#### WORK INSTRUCTION
I need each line of the entries below that includes the string "white".

#### RECORDS FOR THE TASK

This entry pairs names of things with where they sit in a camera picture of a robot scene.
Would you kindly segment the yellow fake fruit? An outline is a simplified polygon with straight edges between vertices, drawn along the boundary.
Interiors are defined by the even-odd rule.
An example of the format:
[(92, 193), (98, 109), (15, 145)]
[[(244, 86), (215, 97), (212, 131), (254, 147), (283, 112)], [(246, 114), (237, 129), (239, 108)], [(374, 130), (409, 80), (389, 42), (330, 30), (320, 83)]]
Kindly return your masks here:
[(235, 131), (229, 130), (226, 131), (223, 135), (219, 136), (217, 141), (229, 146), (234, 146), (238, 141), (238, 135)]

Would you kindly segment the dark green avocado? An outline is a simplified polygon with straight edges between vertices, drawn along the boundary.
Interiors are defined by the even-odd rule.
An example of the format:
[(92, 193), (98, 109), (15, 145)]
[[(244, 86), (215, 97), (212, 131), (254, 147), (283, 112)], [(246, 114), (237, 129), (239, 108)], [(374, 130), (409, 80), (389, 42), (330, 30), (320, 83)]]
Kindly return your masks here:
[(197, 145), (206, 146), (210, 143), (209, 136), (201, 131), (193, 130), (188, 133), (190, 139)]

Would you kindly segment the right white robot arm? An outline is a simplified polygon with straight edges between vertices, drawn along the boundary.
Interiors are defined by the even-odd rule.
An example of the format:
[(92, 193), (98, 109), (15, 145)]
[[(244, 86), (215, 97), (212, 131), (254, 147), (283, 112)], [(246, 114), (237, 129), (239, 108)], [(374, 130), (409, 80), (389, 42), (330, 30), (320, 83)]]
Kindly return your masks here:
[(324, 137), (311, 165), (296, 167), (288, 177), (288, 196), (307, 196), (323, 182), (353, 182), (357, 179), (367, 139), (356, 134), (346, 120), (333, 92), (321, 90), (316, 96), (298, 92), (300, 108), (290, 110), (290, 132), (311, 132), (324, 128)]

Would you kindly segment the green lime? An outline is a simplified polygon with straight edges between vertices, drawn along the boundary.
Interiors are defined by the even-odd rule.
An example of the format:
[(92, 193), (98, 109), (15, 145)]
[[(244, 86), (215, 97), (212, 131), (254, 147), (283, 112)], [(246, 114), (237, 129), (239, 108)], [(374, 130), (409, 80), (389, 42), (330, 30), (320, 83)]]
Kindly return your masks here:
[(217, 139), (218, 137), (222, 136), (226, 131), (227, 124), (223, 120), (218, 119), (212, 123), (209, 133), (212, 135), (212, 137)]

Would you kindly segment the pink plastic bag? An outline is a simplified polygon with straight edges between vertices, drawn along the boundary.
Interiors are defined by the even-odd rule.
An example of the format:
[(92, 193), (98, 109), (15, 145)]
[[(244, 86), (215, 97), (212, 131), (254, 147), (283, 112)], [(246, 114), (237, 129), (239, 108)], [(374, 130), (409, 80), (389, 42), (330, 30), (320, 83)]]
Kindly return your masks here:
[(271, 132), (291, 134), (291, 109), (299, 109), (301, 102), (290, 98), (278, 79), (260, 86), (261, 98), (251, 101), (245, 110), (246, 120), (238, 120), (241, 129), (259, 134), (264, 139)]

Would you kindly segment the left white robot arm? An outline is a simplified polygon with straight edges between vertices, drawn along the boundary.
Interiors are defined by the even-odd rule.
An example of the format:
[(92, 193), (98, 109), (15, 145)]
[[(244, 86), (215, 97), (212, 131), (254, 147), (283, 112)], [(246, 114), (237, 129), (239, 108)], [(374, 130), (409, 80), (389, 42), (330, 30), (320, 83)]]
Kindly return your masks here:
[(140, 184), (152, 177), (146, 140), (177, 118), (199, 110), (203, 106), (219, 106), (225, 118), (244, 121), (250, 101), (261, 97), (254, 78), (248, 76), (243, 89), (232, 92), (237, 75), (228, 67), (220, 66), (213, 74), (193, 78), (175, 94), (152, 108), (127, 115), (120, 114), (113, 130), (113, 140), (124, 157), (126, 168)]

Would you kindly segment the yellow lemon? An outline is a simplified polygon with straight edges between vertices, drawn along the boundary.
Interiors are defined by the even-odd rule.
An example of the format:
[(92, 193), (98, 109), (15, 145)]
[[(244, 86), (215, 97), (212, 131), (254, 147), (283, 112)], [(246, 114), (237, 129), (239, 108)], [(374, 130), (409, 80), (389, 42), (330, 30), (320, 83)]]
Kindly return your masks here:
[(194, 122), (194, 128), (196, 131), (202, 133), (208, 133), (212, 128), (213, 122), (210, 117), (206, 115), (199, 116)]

#### YOUR SOLUTION
Would you kindly segment the right white robot arm? An outline is a simplified polygon with straight edges between vertices, drawn along the boundary.
Would you kindly segment the left white robot arm? An outline is a simplified polygon with straight edges between vertices, drawn along the boundary.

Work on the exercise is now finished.